> **What is required**
In the listing below, find every line with the string "green" and pull it out.

> **The records**
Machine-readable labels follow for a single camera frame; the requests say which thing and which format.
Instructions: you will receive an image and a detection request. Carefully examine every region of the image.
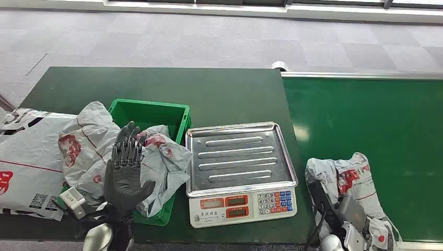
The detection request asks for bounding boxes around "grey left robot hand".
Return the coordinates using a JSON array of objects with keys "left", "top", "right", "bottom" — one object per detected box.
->
[{"left": 103, "top": 121, "right": 157, "bottom": 213}]

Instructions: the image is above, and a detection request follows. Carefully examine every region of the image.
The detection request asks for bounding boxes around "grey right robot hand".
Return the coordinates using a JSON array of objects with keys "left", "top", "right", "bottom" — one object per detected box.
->
[{"left": 336, "top": 195, "right": 368, "bottom": 232}]

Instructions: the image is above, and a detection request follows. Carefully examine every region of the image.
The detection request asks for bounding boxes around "grey package with red dot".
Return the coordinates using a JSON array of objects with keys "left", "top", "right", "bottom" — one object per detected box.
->
[{"left": 304, "top": 152, "right": 404, "bottom": 251}]

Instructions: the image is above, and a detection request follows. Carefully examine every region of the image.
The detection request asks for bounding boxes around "green conveyor belt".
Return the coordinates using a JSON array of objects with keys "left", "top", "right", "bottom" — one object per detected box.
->
[{"left": 280, "top": 71, "right": 443, "bottom": 251}]

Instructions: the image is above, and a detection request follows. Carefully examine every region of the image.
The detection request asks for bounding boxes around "small crumpled grey mailer bag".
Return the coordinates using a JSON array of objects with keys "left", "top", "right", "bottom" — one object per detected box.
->
[{"left": 134, "top": 124, "right": 193, "bottom": 218}]

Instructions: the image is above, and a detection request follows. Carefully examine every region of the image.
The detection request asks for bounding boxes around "crumpled grey bag red emblem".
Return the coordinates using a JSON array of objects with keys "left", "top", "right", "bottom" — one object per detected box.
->
[{"left": 58, "top": 101, "right": 121, "bottom": 205}]

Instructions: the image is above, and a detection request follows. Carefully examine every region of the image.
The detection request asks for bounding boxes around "green plastic bin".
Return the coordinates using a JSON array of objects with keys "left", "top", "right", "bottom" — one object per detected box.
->
[{"left": 57, "top": 98, "right": 193, "bottom": 227}]

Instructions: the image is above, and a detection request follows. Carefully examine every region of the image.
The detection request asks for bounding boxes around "large flat grey mailer bag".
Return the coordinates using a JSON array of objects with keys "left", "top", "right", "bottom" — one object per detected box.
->
[{"left": 0, "top": 107, "right": 77, "bottom": 222}]

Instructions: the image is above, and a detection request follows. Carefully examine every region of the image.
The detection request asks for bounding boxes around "white electronic scale body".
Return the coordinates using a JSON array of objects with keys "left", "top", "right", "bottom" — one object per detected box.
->
[{"left": 188, "top": 187, "right": 298, "bottom": 230}]

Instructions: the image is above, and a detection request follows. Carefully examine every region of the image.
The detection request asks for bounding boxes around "steel scale tray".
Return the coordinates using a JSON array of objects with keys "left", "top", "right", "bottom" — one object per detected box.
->
[{"left": 184, "top": 121, "right": 299, "bottom": 199}]

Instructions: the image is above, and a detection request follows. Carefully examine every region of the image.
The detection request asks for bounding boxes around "white window sill ledge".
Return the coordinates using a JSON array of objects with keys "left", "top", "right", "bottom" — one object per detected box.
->
[{"left": 0, "top": 0, "right": 443, "bottom": 26}]

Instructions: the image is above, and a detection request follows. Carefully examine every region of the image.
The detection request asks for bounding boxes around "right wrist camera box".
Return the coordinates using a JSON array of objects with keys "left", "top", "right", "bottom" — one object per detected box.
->
[{"left": 307, "top": 181, "right": 347, "bottom": 241}]

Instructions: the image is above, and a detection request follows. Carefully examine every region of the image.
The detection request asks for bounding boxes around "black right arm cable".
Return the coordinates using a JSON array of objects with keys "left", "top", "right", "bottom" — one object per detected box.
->
[{"left": 306, "top": 207, "right": 327, "bottom": 247}]

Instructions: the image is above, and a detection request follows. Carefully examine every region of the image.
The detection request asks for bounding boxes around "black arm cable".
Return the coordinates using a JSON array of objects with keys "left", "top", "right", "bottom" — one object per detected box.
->
[
  {"left": 306, "top": 207, "right": 327, "bottom": 247},
  {"left": 52, "top": 199, "right": 119, "bottom": 239}
]

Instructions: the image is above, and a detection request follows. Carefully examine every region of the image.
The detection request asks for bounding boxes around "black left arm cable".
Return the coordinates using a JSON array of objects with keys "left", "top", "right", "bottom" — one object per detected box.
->
[{"left": 52, "top": 199, "right": 119, "bottom": 239}]

> **Response area**
The detection request asks for bounding boxes around "green conveyor belt".
The detection request asks for bounding boxes around "green plastic bin".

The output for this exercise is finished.